あのまん丸な、輝く存在に、強かなビンタで息を吹き返されたような気がしている。……あれ? 果たしてそれは、あの月だったか? それとも月本だったか。
どっちもかもしれない。
「……だから、さ」
「え?」
「結婚を前提に、付き合ってほしい」
「え――あ、――あ――」
「俺……、別に高給取りじゃないし、ろくな仕事してきてないし、イケメンでもないんだけどな」
伊勢が、俺の後頭部に額をくっ付ける。俺のうなじの下の辺りが、しみしみと濡れ始めた。

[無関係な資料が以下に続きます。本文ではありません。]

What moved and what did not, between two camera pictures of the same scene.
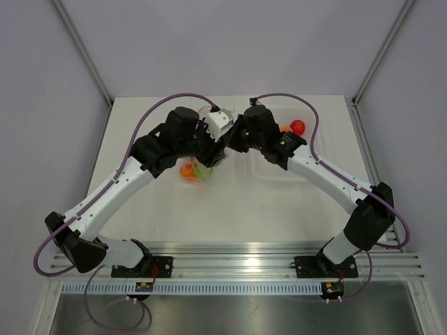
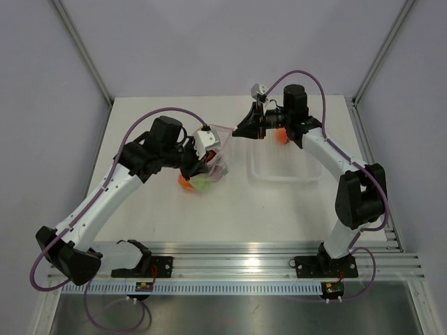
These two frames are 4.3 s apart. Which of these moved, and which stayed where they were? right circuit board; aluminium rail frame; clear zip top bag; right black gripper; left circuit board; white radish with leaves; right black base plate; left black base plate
Moved: white radish with leaves; clear zip top bag; right black gripper
Stayed: right black base plate; left circuit board; left black base plate; right circuit board; aluminium rail frame

「わ、私、松尾に、結婚してほしいって言おうとしたんだけど。さっき。酷いことしたけど……酷いことしたから……言えなくて」
彼女の声も濡れていた。突如、彼女の体温が温かくなった気がした。
「……それって逆プロポーズな気がするな」
「そのつもりだったんだけど、そっちもそうじゃん」
「……そうだな。……え? じゃあ、結局どうなるんだ? 俺たち。付き合うのか? それか――結婚? マジか」
「どうしようかなあ」子供みたいな声で言いながら、伊勢が道路脇の雪山に手をかざした。彼女の指先の三本線が粉雪の表面を囓っていく。「どうしようかなあ。北広島に住めないでしょ、松尾」
そう言う声は、ひたひたと喜びに満ちていた気がする。
「それを言うなら、伊勢だって。……青春時代は北広島を出たいんじゃなかったっけ?」
「松尾と一緒なら、今からでも、どこにでも、行ける気がするんだよね。あはは! あはははははっ! どうしよっかなー!」
どうしようかな、か。
そういう迷いは、ひょっとしたらこれまでの彼女の人生には殆ど無かった、人生の幸福を湛えた悩みなのかもしれない。
不意に、伊勢が俺の背中から飛び降りた。バンプスに雪が入るのも構わず、素手を真っ赤に染めて白い雪を固め、「えいやっ」と俺に雪玉を投げつける。胸に当たって白い雪が張り付いた。
「なんだよっ」
「何かニヤニヤしててキモいんですけど」
「言っておくけどな」俺も雪玉を軽くまとめて、彼女にぶん投げる。それは彼女の腰に強かに当たって、パンと音を出した。「お前も相当キモい顔してんだよっ」
「はあっ!? うざっ! ていうか、痛いんだけどっ!」
今度は、彼女の投げた雪玉が真っ直ぐ俺の顔に当たる。火照った顔が冷えた。
それからは、もう雪合戦と言うよりは粉雪の引っかけ合いに発展した。
もう、この後行かなければならない二次会とか、スタックしたままの軽とか、仕事が不確かなこととか、背中の傷のこととかは全くどうでも良くなってしまった。それは、随分心が軽くなる無関心だった。
唯一気がかりだったのがけいちゃんの告白の結果だったんだが、結局予想通りの結果だった。
*
後々になって、俺はこの日の出来事を思い返すことがある。
……そうだな。
あれは里映と出会ってから、三番目に嬉しい出来事だった。